From a comparison of the respective episodic reward signals (Fig. 4a), we found that the three cases seem to learn similarly effective control strategies in after training 200 episodes. While all three cases occasionally experienced policy updates that decreased performance (as indicated by downward spikes), these detrimental updates appeared most frequently and most strongly for the Case I agents. The Case II agents also had several notable bad policy updates, but recovered more quickly than the Case I agents. The Case III agents learned more stably and reliably than the Case I and Case II agents, with the best Case III agents consistently outperforming the best Case I and Case II agents throughout training, and with the worst Case III agents rarely performing worse than equivalent Case I and Case II agents (highlighted regions-Fig. 4a). Case III agents also achieved the lowest mean standard deviation of lift and lowest minimum standard deviation across agents for most episodes throughout training (Fig. 4b).
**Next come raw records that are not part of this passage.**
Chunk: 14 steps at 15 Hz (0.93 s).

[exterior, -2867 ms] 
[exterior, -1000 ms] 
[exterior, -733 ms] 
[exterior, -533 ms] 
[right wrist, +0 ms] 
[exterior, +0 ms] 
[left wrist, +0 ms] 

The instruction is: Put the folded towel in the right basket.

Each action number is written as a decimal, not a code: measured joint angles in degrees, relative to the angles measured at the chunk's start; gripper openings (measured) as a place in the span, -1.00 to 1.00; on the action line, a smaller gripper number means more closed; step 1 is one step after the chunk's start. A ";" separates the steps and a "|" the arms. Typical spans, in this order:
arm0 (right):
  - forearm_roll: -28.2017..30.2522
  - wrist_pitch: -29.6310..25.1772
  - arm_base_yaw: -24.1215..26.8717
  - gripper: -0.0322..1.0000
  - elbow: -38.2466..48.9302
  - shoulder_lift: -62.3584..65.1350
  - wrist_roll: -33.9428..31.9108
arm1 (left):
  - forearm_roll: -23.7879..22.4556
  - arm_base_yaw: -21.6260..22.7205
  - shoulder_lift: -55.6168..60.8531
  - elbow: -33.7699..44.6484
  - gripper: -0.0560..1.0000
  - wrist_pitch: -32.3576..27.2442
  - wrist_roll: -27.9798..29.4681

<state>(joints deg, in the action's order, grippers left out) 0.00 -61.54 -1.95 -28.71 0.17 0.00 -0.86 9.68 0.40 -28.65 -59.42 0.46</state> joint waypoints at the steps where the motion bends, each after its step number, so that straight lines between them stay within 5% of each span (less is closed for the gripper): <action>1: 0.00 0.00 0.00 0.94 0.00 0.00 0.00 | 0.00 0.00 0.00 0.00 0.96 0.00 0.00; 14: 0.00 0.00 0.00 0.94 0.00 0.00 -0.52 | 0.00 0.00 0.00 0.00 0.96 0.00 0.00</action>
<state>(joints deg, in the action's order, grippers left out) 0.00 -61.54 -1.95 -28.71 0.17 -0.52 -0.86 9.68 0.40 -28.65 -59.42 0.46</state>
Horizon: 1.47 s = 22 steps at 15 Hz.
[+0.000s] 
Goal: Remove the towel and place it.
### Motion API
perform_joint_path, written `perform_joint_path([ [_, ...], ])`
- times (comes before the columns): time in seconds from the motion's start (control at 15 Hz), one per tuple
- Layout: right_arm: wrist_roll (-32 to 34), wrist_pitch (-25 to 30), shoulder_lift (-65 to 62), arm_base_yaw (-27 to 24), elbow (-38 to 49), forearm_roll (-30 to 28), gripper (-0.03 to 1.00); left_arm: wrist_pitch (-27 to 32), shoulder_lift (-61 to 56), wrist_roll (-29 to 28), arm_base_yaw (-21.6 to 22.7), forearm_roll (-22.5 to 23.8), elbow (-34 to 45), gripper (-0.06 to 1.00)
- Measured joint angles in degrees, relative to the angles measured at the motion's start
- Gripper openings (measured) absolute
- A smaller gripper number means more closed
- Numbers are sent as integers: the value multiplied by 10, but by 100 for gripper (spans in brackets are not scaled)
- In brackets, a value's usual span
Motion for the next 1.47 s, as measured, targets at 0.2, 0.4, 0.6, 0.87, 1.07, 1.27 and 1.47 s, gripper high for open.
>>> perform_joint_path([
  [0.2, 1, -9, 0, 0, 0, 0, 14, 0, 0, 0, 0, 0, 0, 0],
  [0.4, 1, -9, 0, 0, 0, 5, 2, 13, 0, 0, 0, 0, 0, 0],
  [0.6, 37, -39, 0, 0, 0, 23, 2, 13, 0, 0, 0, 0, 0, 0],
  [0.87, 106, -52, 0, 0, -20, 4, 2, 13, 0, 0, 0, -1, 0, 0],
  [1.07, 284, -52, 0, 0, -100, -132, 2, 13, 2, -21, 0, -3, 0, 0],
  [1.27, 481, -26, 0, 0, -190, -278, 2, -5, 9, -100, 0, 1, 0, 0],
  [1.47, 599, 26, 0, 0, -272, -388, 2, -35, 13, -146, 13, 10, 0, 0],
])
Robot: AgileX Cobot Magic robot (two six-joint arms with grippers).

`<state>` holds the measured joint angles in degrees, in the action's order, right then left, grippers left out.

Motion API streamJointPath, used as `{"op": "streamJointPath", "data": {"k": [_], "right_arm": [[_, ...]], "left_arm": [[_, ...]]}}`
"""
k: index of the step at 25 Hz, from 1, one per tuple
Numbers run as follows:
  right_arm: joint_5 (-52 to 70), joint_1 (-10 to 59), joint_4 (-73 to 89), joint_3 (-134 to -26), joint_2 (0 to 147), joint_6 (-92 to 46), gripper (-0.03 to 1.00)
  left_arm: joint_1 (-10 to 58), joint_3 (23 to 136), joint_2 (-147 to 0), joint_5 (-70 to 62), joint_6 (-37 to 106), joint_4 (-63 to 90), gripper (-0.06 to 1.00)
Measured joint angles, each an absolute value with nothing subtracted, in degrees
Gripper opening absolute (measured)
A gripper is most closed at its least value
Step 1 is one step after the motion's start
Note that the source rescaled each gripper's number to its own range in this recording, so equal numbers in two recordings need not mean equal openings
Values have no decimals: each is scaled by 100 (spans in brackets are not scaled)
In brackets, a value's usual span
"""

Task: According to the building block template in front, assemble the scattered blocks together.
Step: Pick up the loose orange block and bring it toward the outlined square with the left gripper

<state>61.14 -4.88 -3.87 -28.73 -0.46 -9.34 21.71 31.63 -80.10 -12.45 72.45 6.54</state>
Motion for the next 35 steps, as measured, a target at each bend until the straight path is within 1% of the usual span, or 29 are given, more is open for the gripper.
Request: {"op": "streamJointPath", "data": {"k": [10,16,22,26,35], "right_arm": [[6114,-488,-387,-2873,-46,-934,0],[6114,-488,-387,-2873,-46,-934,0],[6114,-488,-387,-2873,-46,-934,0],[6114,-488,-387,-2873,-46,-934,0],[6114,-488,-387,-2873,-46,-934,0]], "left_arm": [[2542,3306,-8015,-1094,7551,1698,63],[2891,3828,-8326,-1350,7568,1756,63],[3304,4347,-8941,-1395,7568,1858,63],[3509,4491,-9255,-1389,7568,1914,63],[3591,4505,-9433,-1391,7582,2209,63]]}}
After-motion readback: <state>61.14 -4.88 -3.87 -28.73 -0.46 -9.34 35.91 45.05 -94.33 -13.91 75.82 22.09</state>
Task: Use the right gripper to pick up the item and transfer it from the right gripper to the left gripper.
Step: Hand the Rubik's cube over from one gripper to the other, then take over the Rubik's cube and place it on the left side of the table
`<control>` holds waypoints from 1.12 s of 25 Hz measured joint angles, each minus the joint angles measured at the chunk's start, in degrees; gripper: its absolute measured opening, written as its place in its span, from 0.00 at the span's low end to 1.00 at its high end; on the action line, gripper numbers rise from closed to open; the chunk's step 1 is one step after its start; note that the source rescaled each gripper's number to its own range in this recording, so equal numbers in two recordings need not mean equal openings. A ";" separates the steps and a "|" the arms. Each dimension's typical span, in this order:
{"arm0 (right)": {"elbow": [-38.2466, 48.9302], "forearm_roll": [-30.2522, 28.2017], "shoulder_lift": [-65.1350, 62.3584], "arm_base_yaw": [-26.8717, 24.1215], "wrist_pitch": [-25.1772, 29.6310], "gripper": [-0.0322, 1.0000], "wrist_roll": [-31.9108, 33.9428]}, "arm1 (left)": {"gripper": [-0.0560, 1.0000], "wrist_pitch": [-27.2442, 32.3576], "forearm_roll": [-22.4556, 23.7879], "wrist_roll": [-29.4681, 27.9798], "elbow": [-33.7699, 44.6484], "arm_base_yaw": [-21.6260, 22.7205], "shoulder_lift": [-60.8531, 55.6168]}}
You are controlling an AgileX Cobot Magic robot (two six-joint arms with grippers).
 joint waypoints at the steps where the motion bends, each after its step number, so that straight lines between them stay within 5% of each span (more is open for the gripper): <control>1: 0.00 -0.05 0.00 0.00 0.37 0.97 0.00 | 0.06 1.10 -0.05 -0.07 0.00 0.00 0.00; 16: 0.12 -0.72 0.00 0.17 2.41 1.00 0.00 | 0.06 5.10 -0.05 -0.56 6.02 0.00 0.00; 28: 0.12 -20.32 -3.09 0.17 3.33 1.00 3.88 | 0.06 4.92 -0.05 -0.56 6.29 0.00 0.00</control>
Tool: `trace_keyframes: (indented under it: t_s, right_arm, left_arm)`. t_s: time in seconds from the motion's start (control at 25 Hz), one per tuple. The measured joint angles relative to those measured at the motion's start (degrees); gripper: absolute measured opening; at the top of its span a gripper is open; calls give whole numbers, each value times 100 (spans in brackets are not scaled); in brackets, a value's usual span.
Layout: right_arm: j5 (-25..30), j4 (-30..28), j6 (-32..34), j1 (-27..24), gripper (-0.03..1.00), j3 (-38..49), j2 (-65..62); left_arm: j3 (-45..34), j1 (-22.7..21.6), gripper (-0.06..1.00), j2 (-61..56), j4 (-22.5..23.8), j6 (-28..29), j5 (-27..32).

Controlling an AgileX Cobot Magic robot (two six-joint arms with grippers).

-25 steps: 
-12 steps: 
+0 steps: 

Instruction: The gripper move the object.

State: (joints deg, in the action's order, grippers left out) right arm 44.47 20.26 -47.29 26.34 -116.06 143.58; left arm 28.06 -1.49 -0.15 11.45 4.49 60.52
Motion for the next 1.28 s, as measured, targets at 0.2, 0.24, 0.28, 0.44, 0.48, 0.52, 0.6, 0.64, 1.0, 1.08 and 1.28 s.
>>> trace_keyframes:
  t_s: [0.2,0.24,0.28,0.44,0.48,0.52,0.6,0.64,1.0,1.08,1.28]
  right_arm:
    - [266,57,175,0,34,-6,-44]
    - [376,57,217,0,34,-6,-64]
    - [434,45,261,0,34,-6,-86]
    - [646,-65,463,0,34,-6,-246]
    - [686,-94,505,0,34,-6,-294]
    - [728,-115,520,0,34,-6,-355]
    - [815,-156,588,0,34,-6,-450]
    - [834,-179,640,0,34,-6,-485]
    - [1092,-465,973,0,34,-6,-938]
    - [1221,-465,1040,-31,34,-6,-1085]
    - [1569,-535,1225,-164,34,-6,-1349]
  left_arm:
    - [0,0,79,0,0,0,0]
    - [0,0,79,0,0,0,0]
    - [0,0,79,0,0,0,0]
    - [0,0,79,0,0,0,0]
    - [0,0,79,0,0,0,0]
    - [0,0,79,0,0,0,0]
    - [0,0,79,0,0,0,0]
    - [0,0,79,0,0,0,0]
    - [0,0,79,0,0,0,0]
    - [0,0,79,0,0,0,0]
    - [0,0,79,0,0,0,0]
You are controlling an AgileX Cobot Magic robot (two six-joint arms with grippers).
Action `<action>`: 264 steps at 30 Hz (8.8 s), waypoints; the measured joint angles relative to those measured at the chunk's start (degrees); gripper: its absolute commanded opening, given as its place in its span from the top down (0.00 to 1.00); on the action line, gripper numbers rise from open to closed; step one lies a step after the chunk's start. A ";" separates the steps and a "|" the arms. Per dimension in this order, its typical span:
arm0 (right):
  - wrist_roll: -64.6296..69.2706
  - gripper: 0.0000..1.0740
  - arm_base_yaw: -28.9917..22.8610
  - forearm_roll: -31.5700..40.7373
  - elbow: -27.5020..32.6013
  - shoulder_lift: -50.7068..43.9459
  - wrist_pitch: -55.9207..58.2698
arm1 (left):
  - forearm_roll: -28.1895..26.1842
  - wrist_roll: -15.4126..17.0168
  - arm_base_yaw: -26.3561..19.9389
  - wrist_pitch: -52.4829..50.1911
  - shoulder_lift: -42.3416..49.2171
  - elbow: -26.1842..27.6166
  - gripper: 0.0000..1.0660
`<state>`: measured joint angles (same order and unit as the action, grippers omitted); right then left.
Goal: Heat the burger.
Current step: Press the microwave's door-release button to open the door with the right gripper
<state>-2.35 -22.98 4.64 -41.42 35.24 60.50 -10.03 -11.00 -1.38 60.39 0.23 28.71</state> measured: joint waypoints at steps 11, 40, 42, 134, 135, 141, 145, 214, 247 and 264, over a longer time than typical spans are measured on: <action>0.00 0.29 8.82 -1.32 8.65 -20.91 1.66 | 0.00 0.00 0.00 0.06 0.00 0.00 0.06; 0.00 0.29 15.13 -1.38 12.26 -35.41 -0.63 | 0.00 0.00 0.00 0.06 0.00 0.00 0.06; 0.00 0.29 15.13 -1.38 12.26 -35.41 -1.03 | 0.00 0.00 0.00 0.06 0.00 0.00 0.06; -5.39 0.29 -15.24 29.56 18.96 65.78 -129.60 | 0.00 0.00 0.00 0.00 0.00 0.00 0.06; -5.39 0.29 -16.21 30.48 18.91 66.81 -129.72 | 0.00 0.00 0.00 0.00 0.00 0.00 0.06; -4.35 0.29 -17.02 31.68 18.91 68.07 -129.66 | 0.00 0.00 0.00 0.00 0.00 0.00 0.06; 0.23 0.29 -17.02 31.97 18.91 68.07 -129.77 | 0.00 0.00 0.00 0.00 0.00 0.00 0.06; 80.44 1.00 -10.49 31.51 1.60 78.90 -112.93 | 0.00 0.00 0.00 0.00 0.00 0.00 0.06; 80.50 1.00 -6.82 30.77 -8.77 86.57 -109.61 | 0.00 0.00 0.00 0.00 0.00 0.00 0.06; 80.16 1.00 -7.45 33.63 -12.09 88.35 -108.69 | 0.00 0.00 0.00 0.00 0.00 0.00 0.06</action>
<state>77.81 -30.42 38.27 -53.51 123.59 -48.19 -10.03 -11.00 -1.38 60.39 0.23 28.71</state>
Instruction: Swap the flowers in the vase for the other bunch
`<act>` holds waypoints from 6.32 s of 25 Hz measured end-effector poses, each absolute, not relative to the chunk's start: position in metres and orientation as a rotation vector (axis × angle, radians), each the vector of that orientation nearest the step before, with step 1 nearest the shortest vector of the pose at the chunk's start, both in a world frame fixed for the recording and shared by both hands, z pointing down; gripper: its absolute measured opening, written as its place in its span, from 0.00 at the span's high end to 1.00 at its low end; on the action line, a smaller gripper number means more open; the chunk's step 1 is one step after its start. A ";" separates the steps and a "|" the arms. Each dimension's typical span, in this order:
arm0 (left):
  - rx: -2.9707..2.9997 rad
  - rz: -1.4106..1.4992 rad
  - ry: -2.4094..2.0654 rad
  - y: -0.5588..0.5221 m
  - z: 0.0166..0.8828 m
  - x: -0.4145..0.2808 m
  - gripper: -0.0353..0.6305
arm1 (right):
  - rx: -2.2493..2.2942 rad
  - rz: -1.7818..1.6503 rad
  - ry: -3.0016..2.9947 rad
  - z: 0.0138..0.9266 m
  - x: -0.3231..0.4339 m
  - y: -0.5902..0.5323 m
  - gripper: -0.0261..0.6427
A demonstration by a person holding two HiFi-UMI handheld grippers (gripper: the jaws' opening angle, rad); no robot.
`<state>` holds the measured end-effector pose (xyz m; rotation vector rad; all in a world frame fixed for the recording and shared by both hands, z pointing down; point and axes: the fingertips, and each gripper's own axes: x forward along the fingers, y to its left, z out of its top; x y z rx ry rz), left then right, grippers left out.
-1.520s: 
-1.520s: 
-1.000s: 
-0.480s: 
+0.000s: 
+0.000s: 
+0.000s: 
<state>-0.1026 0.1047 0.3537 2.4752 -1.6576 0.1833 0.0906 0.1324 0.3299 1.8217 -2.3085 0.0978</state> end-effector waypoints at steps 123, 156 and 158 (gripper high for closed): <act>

In addition to considering the performance during learning, we also compared performance of the fully trained RL agents for all three cases. We averaged the performance of fully trained models for all three cases over a time interval of approximately one-minute to reduce the effect of stochasticity in the flow. From the final time-averaged standard deviation of lift values for the three cases (Table 2) we see all three agents considerably reduced the variance of lift relative to the passive case. We find that that Case III shows superior performance in reducing the standard deviation of lift and is the most consistent in that metric across the five separately trained agents. Both the training process (Fig. 4) and the final standard deviation (Table 2) suggests that the addition of flow sensing helps RL agents learn a more stable approximation of the system dynamics and improved performance in terms of disturbance rejection (i.e. reduction of standard deviation).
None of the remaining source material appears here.